Core Concepts All Beginner Producers Should Know

Up your sound instantly by learning just a few key ideas that all mastering relies on:

Audio Referencing

Comparing your mix against commercial reference tracks in the same genre is absolutely essential to guiding mastering decisions.

Listen on multiple systems like headphones, monitors, car systems etc. Take notes on what needs improving.

Without trustworthy reference points, your mix improvements will always be guesswork.

Equal Loudness

Our perception of a mix radically changes even with a 1-2dB difference in loudness compared to a reference.

Always volume match within ~1dB when A/B referencing. It will reveal actual tonal/balance issues rather than perceived ones from loudness tricks.

Monitor Calibration

Edit your system output level to 83dB SPL average for the most neutral frequency response. Then don’t change it!

Mixing/mastering relies completely on calibrated monitoring for trustworthy decisions – not hype/excitement.

Address Mix Problems First

A mastering engineer can only polish what’s captured in a mix. They can’t reconstruct missing nuances.

Before paying for mastering, address problems like uneven instrument tones, excessive dynamics, mix bus processing etc.

As mixing and production improves, less mastering bandaids will be needed!

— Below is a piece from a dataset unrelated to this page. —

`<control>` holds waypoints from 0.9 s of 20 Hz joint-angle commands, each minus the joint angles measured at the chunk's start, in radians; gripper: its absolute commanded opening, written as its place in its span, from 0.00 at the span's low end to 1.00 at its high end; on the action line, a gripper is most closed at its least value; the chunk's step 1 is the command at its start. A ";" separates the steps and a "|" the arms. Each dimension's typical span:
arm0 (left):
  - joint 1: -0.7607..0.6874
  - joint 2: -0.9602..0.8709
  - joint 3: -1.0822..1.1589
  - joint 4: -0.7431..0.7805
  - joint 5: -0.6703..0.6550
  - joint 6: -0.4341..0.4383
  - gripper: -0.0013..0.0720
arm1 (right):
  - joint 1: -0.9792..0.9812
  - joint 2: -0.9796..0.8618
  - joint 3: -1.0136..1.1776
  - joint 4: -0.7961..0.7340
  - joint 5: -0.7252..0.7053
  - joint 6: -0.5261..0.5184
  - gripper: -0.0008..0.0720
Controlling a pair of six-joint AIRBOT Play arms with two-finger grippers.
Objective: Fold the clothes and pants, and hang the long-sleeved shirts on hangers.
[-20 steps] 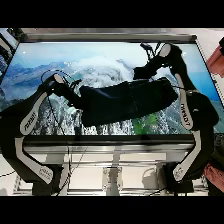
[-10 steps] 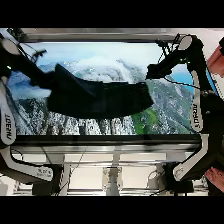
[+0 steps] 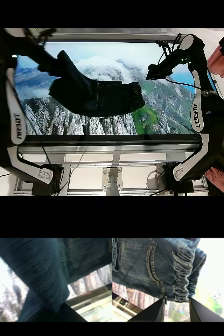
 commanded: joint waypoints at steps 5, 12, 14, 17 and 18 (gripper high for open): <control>-0.242 -0.199 0.011 -0.157 0.252 -0.087 0.05 | -0.001 0.000 -0.002 0.020 0.003 0.000 0.47; -0.308 -0.329 -0.027 -0.492 0.460 -0.023 0.05 | -0.003 0.000 -0.002 -0.006 -0.004 0.000 0.47; -0.324 -0.354 -0.043 -0.543 0.513 0.018 0.08 | -0.003 0.000 -0.002 -0.025 -0.004 0.000 0.47; -0.339 -0.388 -0.047 -0.575 0.571 0.049 0.25 | -0.003 0.000 -0.002 -0.027 -0.005 -0.001 0.47; -0.343 -0.396 -0.048 -0.602 0.573 0.080 0.25 | -0.003 0.000 -0.002 -0.032 -0.007 -0.001 0.47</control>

Beginner Friendly Tools To Try

Here’s a quick overview of easy-to-use audio mastering tools worth trying on mixes as a beginner:

Equalizers (EQs)

EQs adjust the loudness balance across frequencies – perfect for brightening/darkening tones. Avoid over-boosting narrow bands.

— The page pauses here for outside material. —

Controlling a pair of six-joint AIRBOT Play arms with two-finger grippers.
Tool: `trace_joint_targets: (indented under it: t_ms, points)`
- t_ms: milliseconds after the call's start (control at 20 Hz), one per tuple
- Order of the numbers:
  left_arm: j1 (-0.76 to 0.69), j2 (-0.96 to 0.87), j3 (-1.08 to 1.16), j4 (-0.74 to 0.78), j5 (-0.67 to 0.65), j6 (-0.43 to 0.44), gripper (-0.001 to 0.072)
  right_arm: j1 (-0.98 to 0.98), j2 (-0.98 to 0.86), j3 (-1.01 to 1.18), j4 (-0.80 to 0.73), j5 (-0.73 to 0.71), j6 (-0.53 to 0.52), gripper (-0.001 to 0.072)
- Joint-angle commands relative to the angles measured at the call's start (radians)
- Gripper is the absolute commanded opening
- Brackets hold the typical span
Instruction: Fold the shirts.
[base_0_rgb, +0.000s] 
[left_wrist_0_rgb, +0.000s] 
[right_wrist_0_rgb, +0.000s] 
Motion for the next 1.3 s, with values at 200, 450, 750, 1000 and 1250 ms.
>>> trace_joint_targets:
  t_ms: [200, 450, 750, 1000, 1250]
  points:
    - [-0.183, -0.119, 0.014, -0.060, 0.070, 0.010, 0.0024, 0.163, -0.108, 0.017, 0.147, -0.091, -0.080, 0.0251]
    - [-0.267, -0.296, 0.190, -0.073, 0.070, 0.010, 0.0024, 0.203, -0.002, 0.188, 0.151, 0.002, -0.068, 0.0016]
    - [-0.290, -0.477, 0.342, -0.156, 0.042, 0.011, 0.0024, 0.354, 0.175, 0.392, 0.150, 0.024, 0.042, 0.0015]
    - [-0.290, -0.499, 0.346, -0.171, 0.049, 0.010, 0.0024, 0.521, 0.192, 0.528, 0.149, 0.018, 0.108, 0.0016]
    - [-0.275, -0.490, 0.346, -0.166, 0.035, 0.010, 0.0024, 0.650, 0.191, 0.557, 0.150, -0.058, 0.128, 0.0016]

For mastering, focus on gently boosting rather than cutting frequencies when possible. This avoids thinning mixes out over time by cumulative EQ cuts. Broad, subtle curves sound far more natural than drastic spikes.

Compressors

Compressors even out fluctuations in loudness over time. They “glue” mixes together by gently smoothing peaks and raising sustain in softer sections.

But limit compression strength under 3dB gain reduction to avoid excessive pumping/breathing artifacts on complex material like full mixes.

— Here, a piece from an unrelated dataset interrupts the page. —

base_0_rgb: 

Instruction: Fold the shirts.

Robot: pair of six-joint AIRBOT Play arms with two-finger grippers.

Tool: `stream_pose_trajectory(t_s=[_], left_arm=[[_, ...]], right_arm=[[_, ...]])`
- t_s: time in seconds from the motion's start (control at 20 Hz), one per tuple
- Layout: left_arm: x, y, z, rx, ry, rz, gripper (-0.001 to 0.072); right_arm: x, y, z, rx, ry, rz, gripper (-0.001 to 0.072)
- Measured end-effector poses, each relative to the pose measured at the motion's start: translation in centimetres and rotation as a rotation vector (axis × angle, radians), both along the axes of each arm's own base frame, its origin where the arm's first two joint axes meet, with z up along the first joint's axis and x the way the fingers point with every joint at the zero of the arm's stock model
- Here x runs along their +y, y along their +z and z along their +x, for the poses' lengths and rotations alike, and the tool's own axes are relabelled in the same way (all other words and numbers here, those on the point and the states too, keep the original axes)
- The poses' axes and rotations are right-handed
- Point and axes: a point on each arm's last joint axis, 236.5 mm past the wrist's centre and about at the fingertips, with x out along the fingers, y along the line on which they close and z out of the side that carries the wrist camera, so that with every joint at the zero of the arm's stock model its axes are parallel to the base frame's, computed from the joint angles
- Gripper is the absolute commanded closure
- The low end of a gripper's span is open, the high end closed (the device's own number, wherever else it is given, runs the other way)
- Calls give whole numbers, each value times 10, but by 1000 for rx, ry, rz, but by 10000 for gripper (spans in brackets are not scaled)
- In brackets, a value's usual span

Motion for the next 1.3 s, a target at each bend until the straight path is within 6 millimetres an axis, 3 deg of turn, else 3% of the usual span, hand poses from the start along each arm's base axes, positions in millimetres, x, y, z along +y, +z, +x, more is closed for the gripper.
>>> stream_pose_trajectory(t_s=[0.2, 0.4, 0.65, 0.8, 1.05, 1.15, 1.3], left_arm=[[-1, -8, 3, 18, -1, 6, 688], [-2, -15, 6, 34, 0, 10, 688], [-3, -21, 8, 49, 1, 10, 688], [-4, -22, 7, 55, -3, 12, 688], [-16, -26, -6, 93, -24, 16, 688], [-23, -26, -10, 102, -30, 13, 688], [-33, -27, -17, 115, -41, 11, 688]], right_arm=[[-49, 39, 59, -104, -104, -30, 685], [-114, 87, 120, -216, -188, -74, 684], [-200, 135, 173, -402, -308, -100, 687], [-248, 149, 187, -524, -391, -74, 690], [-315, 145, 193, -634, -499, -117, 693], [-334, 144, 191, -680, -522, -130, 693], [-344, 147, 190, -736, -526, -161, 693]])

Use medium attack (30-50ms) and release times around 0.3sec to avoid dulling transients or causing uneven gain pumping.

Saturation/Harmonics

Saturation tools add pleasant warmth and brightness that makes mixes feel more professionally produced. They emulate analog gear distortion.

Use them subtly – 1-3dB of drive is plenty. Excess saturation causes brash, harsh artifacts.

Stereo Imaging

Imaging tools stretch or collapse stereo width, change mono compatibility or shift sounds to each channel. This enhances depth.

But avoid gimmicks like pan randomization etc. Simple mid/side balancing gets better results.

Limiters

As a final stage, limiters prevent clipping digital peaks. But avoid leaning on them solely for loudness because much better options exist for transparent gain!

Hopefully these fundamentals have revealed that high quality mastering relies much more on balance, control and coherence rather than flashy tricks.

Commit to continually developing trustworthy monitoring, critical listening and addressing problems at their root. This uplifts music production far beyond relying on mastering band-aids!

The next frontier is referencing favorite albums intimately through each stage of the production process – from first composition and arrangement to final mastery and distribution.

Internalize what emotional experience you aim to create for the listener. Then relentlessly examine musical and technical decisions against that vision.

Conclusion

Hopefully this beginner introduction has demystified the art of audio mastering and inspired you to keep developing a trustworthy sonic toolkit!

Remember – a great mix already contains every element needed for incredible mastering results. Mixing and production growth will always drive more meaningful progress than any new mastering tricks alone.

But armed with the right concepts, there’s no reason to accept lackluster sound quality at any experience level.

Start referencing favorite albums critically. Deeply commit to know what emotional experience you want listeners to feel. Then master mixes with technical decisions aligned to serving that vision!

The rest depends on consistently expanding your production/mixing foundation built upon quality monitoring, critical listening skills and a commitment to continual refinement of sound quality and emotional impact.